Baitullah Mehsud is indeed at the head of a conglomeration of Taliban tribes known as Tehrik-i-Taliban. But Mehsud has a Pakistan-centric focus which angered Mullah Omar and others within the loose Taliban organization. Baitullah Mehsud is the most powerful man in Waziristan. Essentially, he is the government. He should be seen more as an organizational equivalent to Omar, even if ideologically the same.
The earlier reports of Mullah Omar “sacking” Baitullah Mehsud amounted to Omar testing his power, or at least, incorrectly presuming upon his power. He found out that in fact he didn’t have the authority to pull off such a move, and rather than have an ugly and embarrassing split in the Taliban, an agreement was reached to save face and keep the groups closely aligned and cooperative.
The spokesman denied media reports that the Taliban had expelled Baitullah Mehsud, the head of the Tehrik-i-Taliban Pakistan.
“Baitullah is a Pakistani and we as the Afghan Taliban have nothing to do with his appointment or his expulsion. We did not appoint him and we have not expelled him,” he said.
A spokesman for Baitullah Mehsud has already denied the expulsion report in a Hong Kong magazine and said that the militant leader continued to be the amir of Tehrik-Taliban Pakistan.
“He has not been expelled and he continues to be the amir of Pakistani Taliban,” Baitullah’s spokesman Maulavi Omar said.
The Asia Times Online in a report last week claimed that the Taliban supreme leader Mullah Mohammad Omar had removed Baitullah from the leadership of the Taliban movement for fighting in Pakistan at the expense of ‘Jihad’ in Afghanistan.
“We have no concern with anybody joining or leaving the Taliban movement in Pakistan. Ours is an Afghan movement and we as a matter of policy do not support militant activity in Pakistan,” the Taliban spokesman said.

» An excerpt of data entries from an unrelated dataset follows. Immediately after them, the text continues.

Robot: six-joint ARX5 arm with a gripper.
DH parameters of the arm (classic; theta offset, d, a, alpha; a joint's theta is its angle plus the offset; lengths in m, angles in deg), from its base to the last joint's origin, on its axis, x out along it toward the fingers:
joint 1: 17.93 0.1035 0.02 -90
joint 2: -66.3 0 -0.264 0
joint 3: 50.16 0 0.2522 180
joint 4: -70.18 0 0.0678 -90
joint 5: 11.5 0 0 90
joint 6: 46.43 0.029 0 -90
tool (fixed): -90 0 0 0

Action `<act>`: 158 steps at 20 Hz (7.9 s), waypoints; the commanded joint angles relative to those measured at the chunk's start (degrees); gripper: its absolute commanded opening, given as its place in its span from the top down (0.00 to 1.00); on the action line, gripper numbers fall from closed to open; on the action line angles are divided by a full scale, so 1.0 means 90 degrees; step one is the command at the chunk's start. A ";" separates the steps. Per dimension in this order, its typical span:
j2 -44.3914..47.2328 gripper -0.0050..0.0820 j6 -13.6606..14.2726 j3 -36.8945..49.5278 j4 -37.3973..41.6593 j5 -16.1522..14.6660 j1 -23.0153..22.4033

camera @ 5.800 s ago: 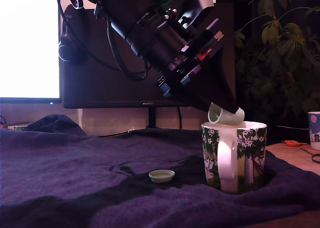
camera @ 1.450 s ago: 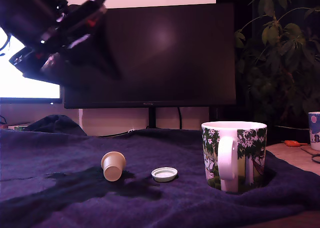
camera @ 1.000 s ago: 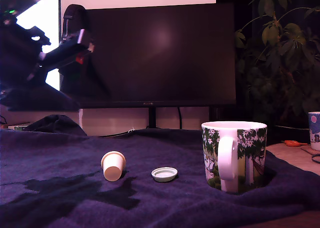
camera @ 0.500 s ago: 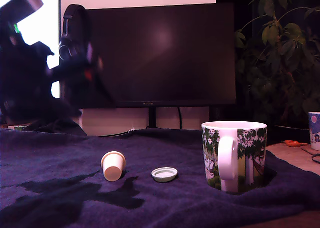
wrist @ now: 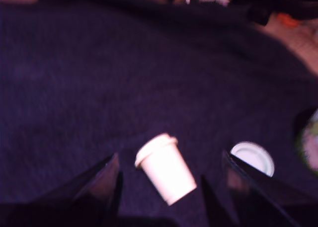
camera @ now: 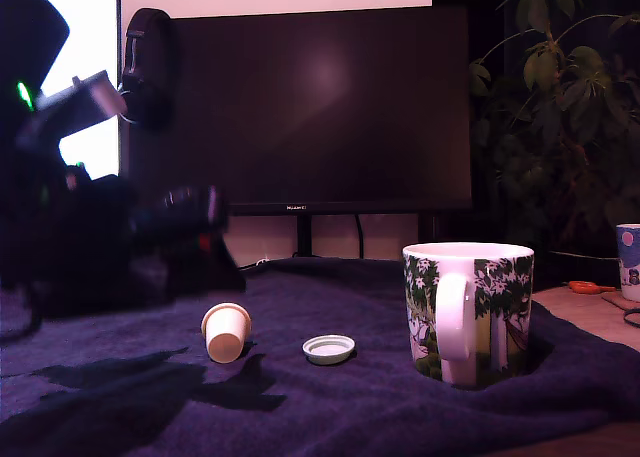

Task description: Pick up the coffee capsules on the table and drop them inside the coffee cup

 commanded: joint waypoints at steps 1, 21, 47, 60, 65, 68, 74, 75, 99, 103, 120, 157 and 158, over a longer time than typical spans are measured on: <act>0.0257 0.25 -0.0085 -0.0061 0.0066 -0.0073 -0.0022; 0.1010 0.76 -0.0245 -0.0554 -0.0063 -0.0221 0.0022; -0.0563 0.90 0.2963 -0.0551 -0.0850 -0.0918 0.0019; -0.1707 0.97 0.2759 -0.0675 -0.1525 -0.3031 0.0019; -0.1698 0.97 0.2497 -0.1180 -0.1877 -0.3623 0.0019; -0.1630 0.97 0.2497 -0.1540 -0.2154 -0.3857 0.0019; -0.0937 0.97 0.2550 -0.2540 -0.3021 -0.4345 0.0010; -0.0797 0.97 0.2555 -0.2727 -0.3162 -0.4442 0.0000; 0.1098 0.97 0.3174 -0.5112 -0.6074 -0.4634 -0.0357; 0.1098 0.97 0.3172 -0.5112 -0.6254 -0.4476 -0.0355; 0.1098 0.33 0.3169 -0.5112 -0.6246 -0.4148 -0.0546; -0.0100 0.96 0.3140 -0.4510 -0.5882 -0.3745 0.0389; -0.0192 0.96 0.3121 -0.4405 -0.5865 -0.3738 0.0454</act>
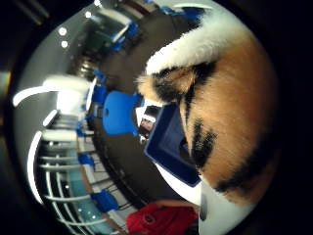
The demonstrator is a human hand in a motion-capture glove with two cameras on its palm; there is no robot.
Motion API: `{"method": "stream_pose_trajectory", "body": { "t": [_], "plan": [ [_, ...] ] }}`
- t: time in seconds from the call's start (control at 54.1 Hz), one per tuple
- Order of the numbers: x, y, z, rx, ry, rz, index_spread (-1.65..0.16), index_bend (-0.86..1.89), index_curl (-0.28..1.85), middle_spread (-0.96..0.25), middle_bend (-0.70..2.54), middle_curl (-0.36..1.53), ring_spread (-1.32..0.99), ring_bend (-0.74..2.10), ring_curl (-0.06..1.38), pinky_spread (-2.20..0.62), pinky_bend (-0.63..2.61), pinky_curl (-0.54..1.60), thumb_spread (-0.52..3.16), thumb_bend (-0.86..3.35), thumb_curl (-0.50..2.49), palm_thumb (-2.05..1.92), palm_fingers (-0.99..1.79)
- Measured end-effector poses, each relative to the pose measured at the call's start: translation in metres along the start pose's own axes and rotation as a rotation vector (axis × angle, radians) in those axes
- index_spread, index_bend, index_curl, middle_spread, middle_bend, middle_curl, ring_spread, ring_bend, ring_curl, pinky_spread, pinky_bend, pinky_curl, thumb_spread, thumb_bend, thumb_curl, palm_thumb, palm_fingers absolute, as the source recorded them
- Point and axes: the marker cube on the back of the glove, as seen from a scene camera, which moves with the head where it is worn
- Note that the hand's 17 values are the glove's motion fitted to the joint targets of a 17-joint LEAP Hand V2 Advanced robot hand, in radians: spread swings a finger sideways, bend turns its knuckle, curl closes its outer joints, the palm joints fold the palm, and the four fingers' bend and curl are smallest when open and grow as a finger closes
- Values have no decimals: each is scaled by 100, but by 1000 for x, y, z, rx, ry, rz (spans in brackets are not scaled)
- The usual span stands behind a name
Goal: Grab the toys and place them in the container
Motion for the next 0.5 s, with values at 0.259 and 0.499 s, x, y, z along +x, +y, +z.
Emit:
{"method": "stream_pose_trajectory", "body": {
  "t": [0.259,0.499],
  "plan": [
    [-49,-11,21,-56,49,-48,-38,39,86,-45,56,84,-51,103,68,-46,100,45,53,3,107,65,78],
    [-39,-4,46,-215,141,-92,-36,5,73,-40,40,77,-41,76,63,-23,116,50,91,-13,80,15,-11]
  ]
}}
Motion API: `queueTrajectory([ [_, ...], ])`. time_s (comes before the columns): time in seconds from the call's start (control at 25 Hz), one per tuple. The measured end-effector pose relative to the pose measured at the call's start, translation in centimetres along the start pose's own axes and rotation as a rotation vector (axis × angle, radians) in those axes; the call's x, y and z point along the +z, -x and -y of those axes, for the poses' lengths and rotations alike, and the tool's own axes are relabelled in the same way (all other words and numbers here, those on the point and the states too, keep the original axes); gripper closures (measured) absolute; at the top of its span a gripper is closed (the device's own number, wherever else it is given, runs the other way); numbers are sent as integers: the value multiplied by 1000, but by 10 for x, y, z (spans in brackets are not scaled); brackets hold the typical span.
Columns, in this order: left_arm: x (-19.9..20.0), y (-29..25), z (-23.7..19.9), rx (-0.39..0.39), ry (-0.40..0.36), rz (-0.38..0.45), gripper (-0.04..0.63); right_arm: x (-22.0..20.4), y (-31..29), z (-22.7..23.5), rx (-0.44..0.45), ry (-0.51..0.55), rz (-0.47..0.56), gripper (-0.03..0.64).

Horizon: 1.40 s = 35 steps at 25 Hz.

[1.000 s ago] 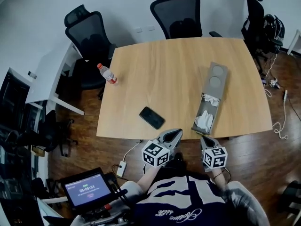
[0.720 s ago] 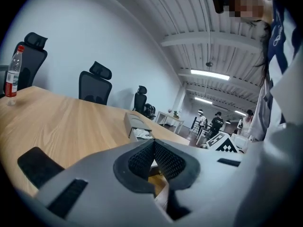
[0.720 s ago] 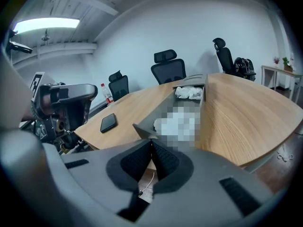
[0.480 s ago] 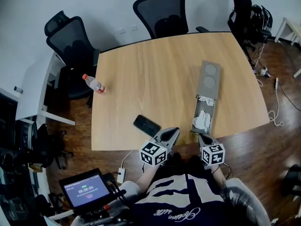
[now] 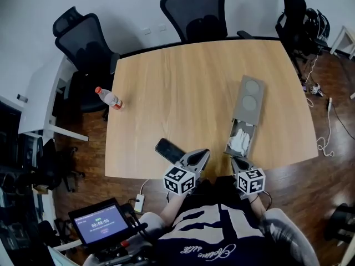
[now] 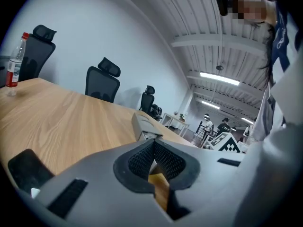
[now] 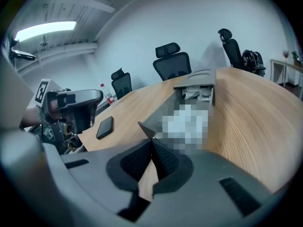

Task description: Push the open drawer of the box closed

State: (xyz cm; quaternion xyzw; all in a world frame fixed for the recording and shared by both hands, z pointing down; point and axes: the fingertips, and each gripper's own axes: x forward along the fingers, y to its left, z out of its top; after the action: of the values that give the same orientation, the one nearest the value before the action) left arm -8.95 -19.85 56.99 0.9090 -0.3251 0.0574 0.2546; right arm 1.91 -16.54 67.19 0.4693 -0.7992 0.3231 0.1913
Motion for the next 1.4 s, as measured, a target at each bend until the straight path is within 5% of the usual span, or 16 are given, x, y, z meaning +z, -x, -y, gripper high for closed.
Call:
queueTrajectory([
  [0.24,24,-18,-26,86,34,55,594,23,-19,16,45,52,-30,618],
  [0.76,41,-75,-39,134,67,49,594,81,-49,67,96,98,-16,618],
  [1.4,46,-81,-46,164,76,53,594,104,-64,86,50,96,11,618],
])
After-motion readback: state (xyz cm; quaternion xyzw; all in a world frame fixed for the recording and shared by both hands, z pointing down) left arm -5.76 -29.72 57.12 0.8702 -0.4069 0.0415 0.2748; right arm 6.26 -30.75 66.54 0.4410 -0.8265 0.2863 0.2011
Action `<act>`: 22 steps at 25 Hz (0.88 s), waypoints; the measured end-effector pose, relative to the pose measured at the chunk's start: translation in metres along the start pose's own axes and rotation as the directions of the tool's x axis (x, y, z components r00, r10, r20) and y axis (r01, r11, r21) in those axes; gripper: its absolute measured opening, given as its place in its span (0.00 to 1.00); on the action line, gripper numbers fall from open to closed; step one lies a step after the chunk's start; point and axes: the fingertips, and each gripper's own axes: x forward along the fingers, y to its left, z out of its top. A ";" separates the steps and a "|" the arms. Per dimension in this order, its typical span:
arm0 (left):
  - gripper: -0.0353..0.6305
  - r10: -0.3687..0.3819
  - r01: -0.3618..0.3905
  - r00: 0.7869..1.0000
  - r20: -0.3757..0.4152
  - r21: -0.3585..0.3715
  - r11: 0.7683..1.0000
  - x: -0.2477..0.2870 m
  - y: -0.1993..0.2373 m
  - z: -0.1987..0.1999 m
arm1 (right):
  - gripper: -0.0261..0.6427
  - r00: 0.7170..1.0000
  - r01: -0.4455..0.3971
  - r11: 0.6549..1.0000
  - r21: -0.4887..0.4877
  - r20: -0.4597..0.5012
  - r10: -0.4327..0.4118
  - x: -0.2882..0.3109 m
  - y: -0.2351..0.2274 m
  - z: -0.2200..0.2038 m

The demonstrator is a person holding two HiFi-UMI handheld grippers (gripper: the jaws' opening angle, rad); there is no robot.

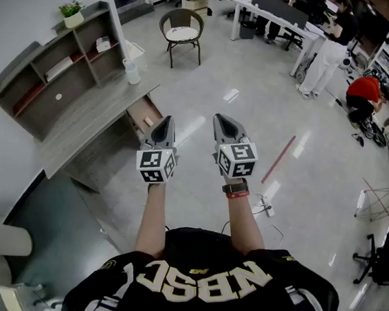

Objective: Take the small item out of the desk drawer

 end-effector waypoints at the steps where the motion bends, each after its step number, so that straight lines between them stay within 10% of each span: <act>1: 0.07 0.000 0.000 1.000 0.003 0.001 1.000 -0.001 -0.004 -0.001 | 0.05 1.000 -0.004 1.000 0.002 0.002 0.004 -0.003 -0.001 0.000; 22: 0.07 0.027 -0.027 0.998 -0.050 0.002 1.000 -0.002 -0.007 -0.033 | 0.05 0.998 -0.055 0.994 0.095 0.014 0.054 0.007 0.000 -0.030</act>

“Had he been an Afghan we would have expelled him the same way we expelled Mansoor Dadullah for disobeying the orders of Mullah Omar. But Baitullah is a Pakistani Talib and whatever he does is his decision. We have nothing to do with it,” Mr Mujahid maintained.
“We have nothing to do with anybody’s appointment or expulsion in the Pakistani Taliban movement,” he insisted.
Baitullah, who has been accused of plotting the assassination of Ms Benazir Bhutto, told Al Jazeera in an interview that he had taken baya’h (oath of allegiance) to Mullah Muhammad Omar and obeyed his orders.
But the Taliban spokesman said the oath of allegiance did not mean that Pakistani militants were under direct operational control of Mullah Omar.
“There are mujahideen in Iraq who have taken baya’h to Mullah Omar and there are mujahideen in Saudi Arabia who have taken baya’h to him. So taking baya’h does not mean that Mullah Omar has direct operational control over them,” the spokesman said.
There are two lessons. First, the Taliban cannot be neatly grouped in boxes on an organizational chart. The structure is too fluid and amorphous to be amenable to Western ideas of charts. Second, even the best analyses can be dated, even if still useful.